La cultura della Montagna – a mio modesto parere – in Italia settentrionale è ben radicata anche grazie al lavoro del Club Alpino Italiano e dagli altri Enti di promozione sportiva. Ma tale Legge Regionale potrebbe divenire un precedente assurdo, dove qualche “politico furbetto” potrebbe cogliere la norma come un giardino da dove coglier frutti. Vedete, l’Italia non ha mai investito denaro nella prevenzione, e questo ne è l’ennesima prova.

L’ambiguità della legge in questione riguarda anche la dicitura “superfici innevate diverse dalle aree sciabili attrezzate” che potrebbe significare, quindi, che l’obbligatorietà riguarderebbe qualsiasi area coperta di neve: anche il giardino dinanzi casa, un pendio alla periferia di un paese collinare ed altro…

Sì, in effetti è poco chiara in merito.

Infine, le perplessità riguardano anche i controlli, o meglio su chi è deputato a tale mansione e quindi ad elevare le sanzioni previste.

Questa, è l’unica cosa chiara (nelle Leggi Italiane), gli organi competenti sono sempre i cinque Corpi di Polizia, nonché chiunque possegga il titolo di PG e PS

Chiudiamo con una domanda che esula da tale argomento specifico ma che riguarda comunque il soccorso in montagna. Giorni fa abbiamo ospitato su tale Testata l’opinione di un maestro di sci che proponeva l’introduzione di una sorta di pagamento od assicurazione per il soccorso in montagna ritenendolo deterrente degli incidenti stessi. Che ne pensa al riguardo?

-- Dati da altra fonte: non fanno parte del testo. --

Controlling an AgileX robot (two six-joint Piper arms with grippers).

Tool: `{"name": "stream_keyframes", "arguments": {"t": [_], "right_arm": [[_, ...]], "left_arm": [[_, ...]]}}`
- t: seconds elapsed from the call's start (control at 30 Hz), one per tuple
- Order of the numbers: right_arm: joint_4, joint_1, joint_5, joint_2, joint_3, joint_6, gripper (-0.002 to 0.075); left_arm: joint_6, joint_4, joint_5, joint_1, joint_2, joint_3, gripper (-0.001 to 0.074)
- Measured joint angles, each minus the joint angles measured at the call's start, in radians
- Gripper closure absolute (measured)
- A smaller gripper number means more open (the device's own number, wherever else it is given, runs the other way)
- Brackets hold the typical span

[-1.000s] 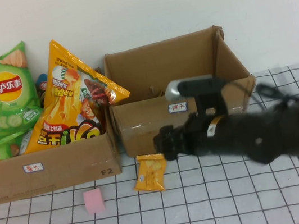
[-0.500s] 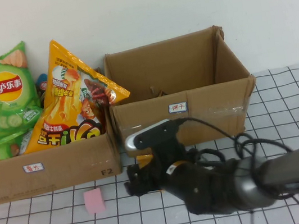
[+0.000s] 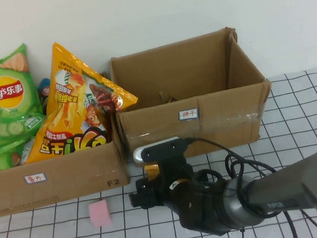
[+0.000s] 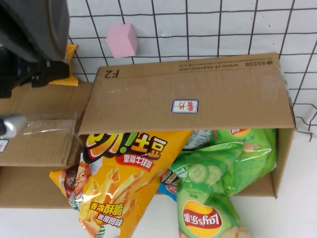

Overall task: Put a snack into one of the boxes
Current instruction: Pick up the biscuit

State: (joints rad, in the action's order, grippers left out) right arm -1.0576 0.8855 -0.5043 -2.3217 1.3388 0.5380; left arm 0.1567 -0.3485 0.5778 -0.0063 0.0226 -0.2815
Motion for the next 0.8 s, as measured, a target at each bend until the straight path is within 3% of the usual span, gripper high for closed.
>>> {"name": "stream_keyframes", "arguments": {"t": [0.47, 0.6, 0.8], "right_arm": [[-0.006, -0.004, 0.053, -0.039, 0.030, 0.003, 0.0190], [-0.006, -0.014, 0.156, -0.045, 0.051, 0.003, 0.0288], [-0.004, -0.020, 0.230, -0.045, 0.061, 0.005, 0.0561]], "left_arm": [[0.004, 0.006, 0.000, 0.000, 0.000, 0.000, 0.0736], [0.006, 0.006, 0.000, 0.000, 0.000, 0.000, 0.0736], [0.008, 0.006, 0.000, 0.000, 0.000, 0.000, 0.0736]]}}
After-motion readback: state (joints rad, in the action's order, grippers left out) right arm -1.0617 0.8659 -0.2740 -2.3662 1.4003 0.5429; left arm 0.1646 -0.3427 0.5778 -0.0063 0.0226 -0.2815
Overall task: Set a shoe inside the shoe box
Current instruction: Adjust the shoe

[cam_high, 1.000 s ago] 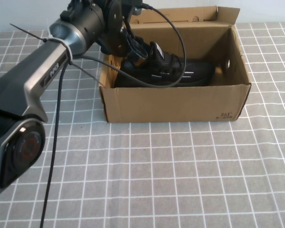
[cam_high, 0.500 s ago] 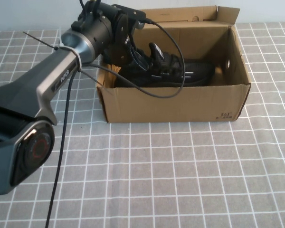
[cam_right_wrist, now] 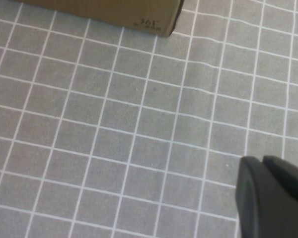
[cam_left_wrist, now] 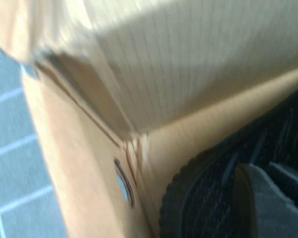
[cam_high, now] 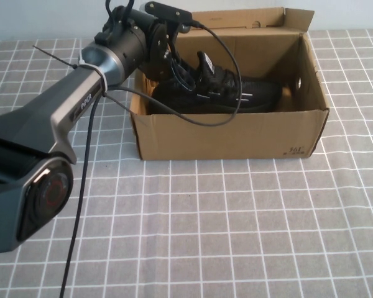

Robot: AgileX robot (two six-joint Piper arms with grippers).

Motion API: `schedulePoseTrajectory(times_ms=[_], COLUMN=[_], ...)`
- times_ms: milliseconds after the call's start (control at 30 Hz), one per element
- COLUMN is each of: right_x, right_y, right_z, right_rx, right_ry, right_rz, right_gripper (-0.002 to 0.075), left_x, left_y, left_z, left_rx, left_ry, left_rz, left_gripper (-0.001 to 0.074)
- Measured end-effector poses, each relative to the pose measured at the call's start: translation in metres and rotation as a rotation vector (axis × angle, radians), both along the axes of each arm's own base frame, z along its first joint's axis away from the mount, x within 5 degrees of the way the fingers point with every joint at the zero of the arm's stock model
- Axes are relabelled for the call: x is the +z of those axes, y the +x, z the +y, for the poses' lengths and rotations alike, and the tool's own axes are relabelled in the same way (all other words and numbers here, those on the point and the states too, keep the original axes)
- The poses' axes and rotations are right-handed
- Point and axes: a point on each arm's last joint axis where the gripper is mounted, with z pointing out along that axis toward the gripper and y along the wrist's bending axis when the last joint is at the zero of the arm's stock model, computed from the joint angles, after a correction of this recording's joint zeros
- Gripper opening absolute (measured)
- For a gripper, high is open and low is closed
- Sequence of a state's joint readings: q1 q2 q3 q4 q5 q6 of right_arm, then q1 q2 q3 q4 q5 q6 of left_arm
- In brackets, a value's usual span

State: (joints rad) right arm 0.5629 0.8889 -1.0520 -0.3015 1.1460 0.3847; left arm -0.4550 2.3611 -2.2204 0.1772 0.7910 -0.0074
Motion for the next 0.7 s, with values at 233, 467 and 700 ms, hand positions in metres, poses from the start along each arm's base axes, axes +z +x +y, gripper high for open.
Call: schedulePoseTrajectory(times_ms=[233,467,700], right_x=[0.0,0.0,-0.001], right_y=[0.0,0.0,-0.001], right_z=[0.0,0.0,0.002], right_rx=[0.0,0.0,0.009], right_ry=[-0.001,0.001,0.016], right_rz=[0.002,0.003,0.013], right_gripper=[-0.0016,-0.0016,-0.0016], left_x=[0.004,0.003,-0.007], left_y=[0.007,0.008,0.01], left_z=[-0.002,-0.004,-0.006], left_rx=[-0.021,-0.025,-0.038], left_ry=[-0.052,-0.074,-0.069], left_rz=[-0.084,-0.093,-0.076], left_gripper=[0.0005,0.0004,0.0049])
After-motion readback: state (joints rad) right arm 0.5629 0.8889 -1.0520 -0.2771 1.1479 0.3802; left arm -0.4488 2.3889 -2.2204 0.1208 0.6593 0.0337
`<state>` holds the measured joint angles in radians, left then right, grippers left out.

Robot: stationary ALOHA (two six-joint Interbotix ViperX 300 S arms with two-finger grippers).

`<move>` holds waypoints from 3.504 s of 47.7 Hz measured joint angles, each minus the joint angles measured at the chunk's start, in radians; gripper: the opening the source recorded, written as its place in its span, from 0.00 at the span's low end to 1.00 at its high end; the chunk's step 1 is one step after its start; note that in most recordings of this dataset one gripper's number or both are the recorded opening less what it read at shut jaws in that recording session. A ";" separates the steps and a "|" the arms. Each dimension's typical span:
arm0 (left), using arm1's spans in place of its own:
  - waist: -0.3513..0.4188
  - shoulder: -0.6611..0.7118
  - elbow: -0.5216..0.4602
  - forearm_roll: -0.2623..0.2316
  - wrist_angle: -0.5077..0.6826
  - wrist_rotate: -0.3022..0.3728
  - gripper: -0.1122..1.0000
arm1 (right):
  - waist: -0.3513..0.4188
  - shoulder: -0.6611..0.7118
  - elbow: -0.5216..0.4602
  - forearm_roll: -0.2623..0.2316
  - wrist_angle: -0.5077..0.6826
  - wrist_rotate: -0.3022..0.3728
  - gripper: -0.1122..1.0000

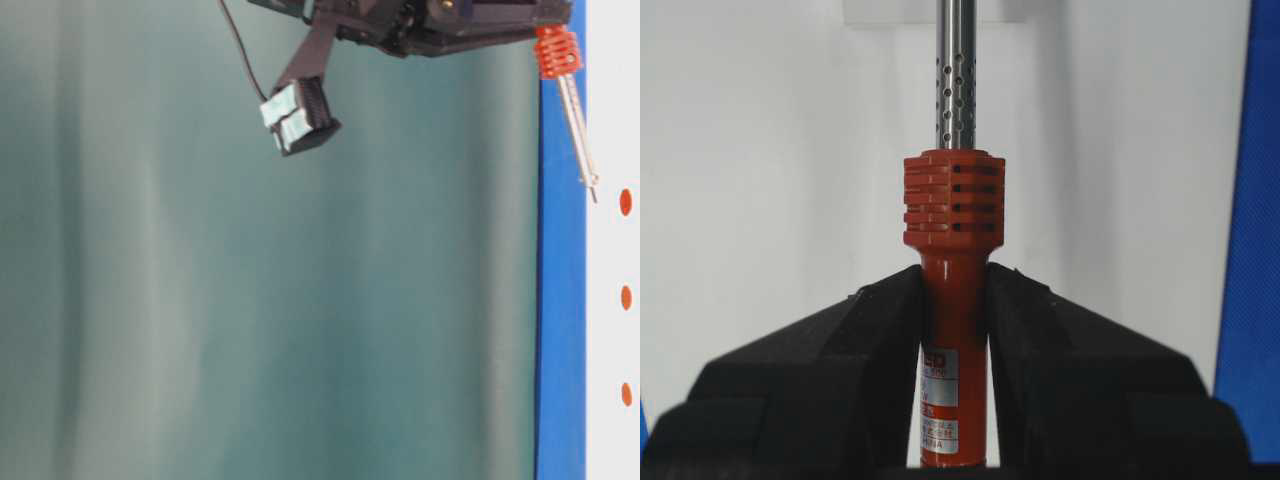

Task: Touch the tip of the soldering iron to the mark.
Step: 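Lower the iron tip onto the rightmost red dot again and hold, then lift the iron and carry it down to the front of the board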

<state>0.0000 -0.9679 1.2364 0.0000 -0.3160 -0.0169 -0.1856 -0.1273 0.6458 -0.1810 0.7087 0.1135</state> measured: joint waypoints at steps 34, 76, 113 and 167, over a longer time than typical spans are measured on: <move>0.002 0.000 0.000 0.000 0.000 0.000 0.10 | -0.002 0.035 0.012 0.000 -0.014 0.000 0.16; 0.002 0.000 0.000 0.000 0.000 0.000 0.10 | -0.002 0.035 0.012 0.000 -0.014 0.000 0.16; 0.002 0.000 0.000 0.000 0.000 0.000 0.10 | -0.002 0.035 0.012 0.000 -0.014 0.000 0.16; 0.002 0.000 0.000 0.000 0.000 0.000 0.10 | -0.002 -0.144 -0.132 -0.055 0.273 -0.003 0.16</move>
<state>0.0015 -0.9679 1.2364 0.0000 -0.3160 -0.0169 -0.1871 -0.2715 0.5139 -0.2362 0.9817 0.1104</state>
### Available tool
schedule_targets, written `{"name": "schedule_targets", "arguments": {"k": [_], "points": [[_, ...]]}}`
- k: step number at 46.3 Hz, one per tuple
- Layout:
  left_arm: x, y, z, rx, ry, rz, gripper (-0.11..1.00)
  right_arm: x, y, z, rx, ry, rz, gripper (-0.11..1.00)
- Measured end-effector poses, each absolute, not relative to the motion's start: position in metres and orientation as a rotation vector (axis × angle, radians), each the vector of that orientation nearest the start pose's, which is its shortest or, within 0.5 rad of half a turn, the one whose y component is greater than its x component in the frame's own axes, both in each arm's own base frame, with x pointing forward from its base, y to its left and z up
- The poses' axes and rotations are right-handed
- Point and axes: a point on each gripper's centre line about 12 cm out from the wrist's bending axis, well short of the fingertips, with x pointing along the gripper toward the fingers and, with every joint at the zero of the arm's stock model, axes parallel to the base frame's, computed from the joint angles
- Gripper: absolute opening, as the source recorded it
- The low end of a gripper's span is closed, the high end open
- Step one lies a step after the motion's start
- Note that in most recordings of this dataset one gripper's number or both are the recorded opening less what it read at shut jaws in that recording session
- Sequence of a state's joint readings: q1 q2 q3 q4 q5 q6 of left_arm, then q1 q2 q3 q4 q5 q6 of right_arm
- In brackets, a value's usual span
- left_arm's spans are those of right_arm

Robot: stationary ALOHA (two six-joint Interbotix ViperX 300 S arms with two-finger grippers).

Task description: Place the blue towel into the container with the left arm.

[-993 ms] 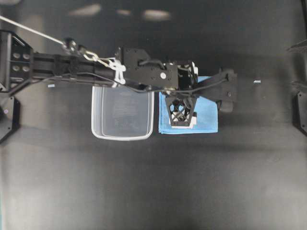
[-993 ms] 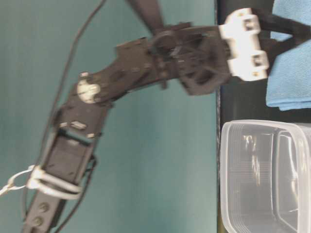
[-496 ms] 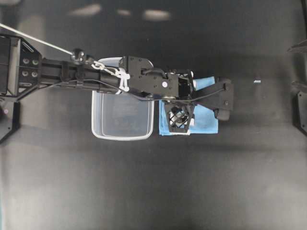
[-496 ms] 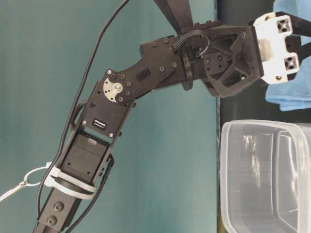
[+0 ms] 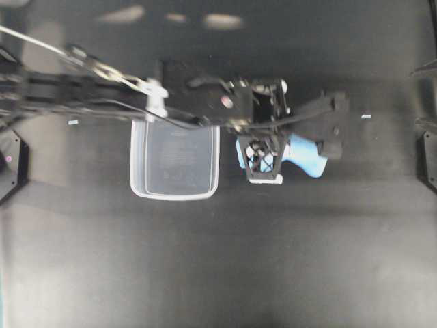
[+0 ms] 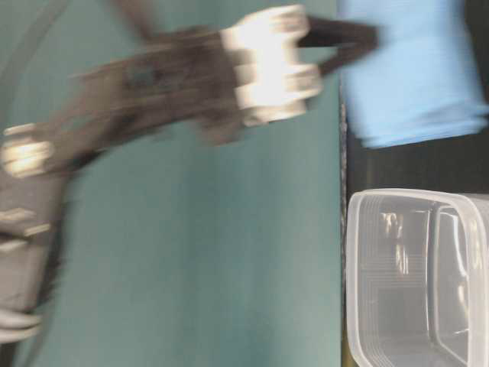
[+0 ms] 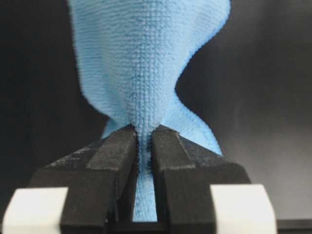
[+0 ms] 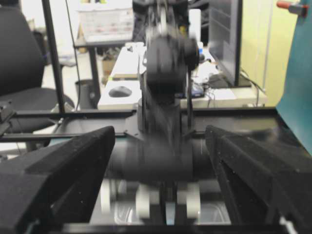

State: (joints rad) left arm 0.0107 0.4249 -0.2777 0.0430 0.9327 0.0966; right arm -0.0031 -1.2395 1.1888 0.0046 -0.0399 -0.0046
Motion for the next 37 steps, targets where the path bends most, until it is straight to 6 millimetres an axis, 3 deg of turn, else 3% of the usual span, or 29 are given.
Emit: {"name": "schedule_targets", "arguments": {"k": [9, 16, 20, 27, 37], "points": [[0.485, 0.016, 0.292, 0.11, 1.108, -0.008, 0.06, 0.153, 0.0, 0.307, 0.0, -0.091, -0.003, 0.74], [0.446, 0.025, 0.312, 0.096, 1.127, 0.013, 0.06, 0.153, 0.0, 0.307, 0.001, -0.091, -0.003, 0.74], [0.423, 0.027, 0.313, 0.087, 1.134, 0.021, 0.06, 0.153, 0.0, 0.307, 0.001, -0.091, -0.003, 0.74], [0.392, 0.025, 0.293, 0.087, 1.152, 0.018, 0.06, 0.153, 0.0, 0.307, 0.001, -0.092, -0.003, 0.74], [0.371, 0.032, 0.272, 0.075, 1.165, 0.033, 0.06, 0.153, 0.0, 0.307, 0.001, -0.091, -0.002, 0.74]]}}
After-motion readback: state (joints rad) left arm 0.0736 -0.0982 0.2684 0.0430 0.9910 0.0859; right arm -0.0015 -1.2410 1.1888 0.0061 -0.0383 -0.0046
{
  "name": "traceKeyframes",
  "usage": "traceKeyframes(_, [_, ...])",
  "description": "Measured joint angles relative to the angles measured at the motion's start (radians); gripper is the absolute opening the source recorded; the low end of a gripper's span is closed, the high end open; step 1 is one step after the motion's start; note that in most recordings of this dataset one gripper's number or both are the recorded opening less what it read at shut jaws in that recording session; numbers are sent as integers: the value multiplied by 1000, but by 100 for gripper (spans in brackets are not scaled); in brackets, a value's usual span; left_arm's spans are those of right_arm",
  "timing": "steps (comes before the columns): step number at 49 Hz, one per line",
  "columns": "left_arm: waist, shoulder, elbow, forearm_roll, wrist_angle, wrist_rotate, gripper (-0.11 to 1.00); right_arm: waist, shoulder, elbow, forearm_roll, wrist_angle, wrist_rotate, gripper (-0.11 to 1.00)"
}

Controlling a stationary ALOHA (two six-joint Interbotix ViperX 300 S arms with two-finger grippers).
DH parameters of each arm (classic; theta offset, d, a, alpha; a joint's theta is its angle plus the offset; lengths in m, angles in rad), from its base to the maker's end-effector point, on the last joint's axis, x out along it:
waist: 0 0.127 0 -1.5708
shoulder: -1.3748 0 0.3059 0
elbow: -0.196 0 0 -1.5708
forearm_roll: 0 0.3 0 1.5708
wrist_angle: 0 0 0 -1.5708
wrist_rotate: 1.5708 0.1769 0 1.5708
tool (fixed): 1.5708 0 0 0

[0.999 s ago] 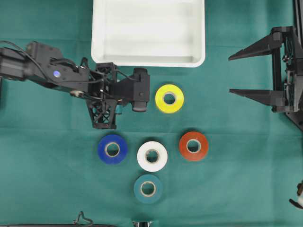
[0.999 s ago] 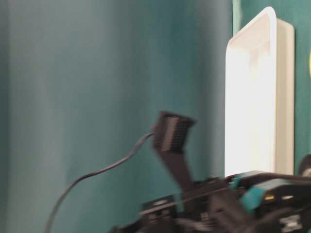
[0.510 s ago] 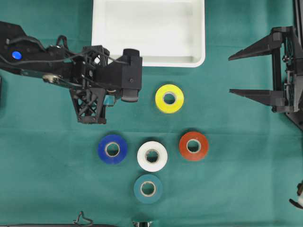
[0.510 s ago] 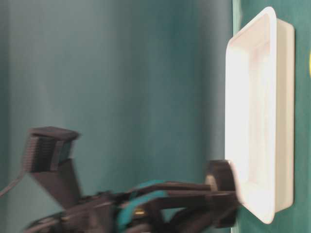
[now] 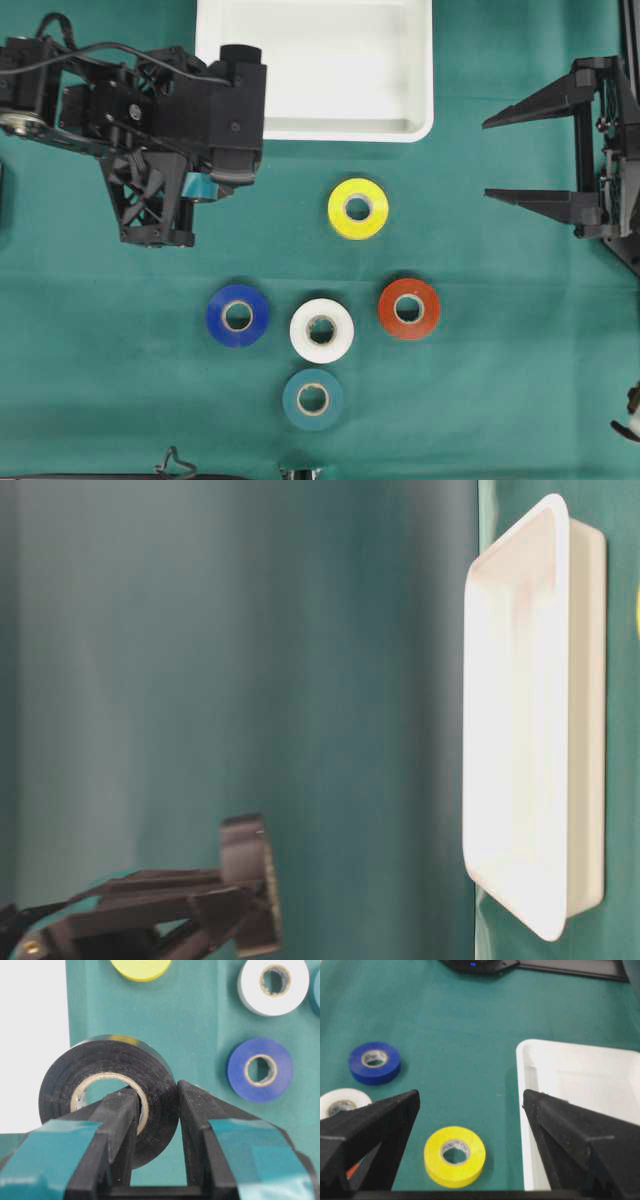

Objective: Pick up the tape from a random location and place it into the white case.
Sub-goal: 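Lift the black tape roll with the left gripper toward the tray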

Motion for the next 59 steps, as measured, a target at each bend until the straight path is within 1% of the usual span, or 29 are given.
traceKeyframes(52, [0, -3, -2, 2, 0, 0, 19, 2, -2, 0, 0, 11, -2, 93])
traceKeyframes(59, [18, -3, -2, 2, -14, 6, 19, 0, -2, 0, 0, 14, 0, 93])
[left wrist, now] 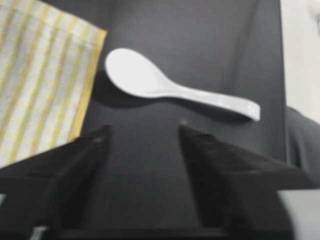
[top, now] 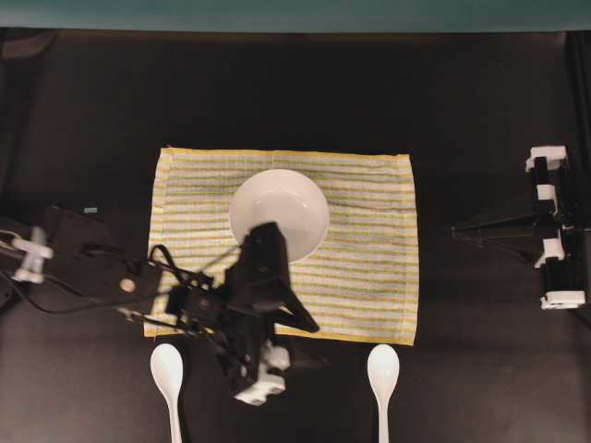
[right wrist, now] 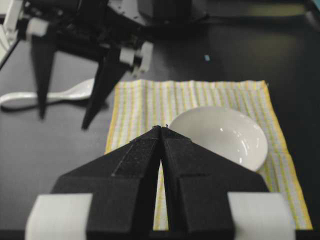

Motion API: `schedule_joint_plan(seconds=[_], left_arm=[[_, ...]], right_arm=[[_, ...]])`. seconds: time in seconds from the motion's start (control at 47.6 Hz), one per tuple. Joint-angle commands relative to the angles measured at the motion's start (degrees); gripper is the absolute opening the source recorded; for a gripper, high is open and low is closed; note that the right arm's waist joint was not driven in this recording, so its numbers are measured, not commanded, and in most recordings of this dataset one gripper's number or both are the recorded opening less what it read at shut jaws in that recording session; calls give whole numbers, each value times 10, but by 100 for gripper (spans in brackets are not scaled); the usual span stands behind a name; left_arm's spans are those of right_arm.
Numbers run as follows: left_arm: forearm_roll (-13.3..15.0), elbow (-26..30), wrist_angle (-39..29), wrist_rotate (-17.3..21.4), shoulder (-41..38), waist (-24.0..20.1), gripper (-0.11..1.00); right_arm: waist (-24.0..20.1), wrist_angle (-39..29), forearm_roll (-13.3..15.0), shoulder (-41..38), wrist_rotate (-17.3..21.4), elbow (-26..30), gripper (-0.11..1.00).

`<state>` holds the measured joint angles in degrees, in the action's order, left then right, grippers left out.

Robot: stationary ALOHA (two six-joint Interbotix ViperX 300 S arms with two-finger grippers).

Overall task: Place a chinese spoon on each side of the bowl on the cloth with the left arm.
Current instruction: 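Lower the left gripper and grasp the right white spoon's bowl end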

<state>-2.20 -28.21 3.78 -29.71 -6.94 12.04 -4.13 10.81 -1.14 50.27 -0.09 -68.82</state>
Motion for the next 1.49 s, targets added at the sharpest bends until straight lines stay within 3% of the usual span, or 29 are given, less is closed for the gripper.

Assurdo! In Italia se non si smette di ricercare sempre un responsabile a tutto, non approderemo mai a nulla. Ma cosa vogliamo fare, mettere la “porta d’ingresso”nei sentieri di Montagna? Al momento l’Italia (fortunatamente), è una delle poche nazioni, dove il soccorso di qualsiasi natura esso sia è gratuito. E’ ovvio, però, che quando si parla di soccorso, si parla di soccorso ad un sinistrato, che incorre nei pericoli “oggettivi e soggettivi”. Sia chiaro, poi, che se un pingo pallino dovesse allertare il soccorso perché stanco o perché mal attrezzato su un sentiero impervio… beh.! qui a mio avviso vi è il procurato allarme e vi sono delle sanzioni. Ma il soccorso, quello vero, deve restare così com’è.